■ Brief: List every line below containing "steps".

________________________

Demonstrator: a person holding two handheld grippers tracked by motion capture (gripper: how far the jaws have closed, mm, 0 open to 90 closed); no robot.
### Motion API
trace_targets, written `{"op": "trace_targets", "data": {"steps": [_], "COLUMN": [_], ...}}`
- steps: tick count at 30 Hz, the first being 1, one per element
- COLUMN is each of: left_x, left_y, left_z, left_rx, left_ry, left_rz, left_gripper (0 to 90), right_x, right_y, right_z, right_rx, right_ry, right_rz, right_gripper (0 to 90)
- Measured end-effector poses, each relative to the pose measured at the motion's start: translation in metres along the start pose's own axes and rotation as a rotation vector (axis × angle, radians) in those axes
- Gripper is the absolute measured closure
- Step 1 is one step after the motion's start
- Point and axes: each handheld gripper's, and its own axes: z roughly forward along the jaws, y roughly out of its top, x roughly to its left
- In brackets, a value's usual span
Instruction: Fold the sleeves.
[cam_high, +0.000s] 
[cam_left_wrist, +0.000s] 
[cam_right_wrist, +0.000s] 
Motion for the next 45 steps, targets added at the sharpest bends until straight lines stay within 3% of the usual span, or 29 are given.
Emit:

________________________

■ Solution for this problem:
trace_targets, written `{"op": "trace_targets", "data": {"steps": [_], "COLUMN": [_], ...}}`
- steps: tick count at 30 Hz, the first being 1, one per element
Motion for the next 45 steps, targets added at the sharpest bends until straight lines stay within 3% of the usual span, or 29 are given.

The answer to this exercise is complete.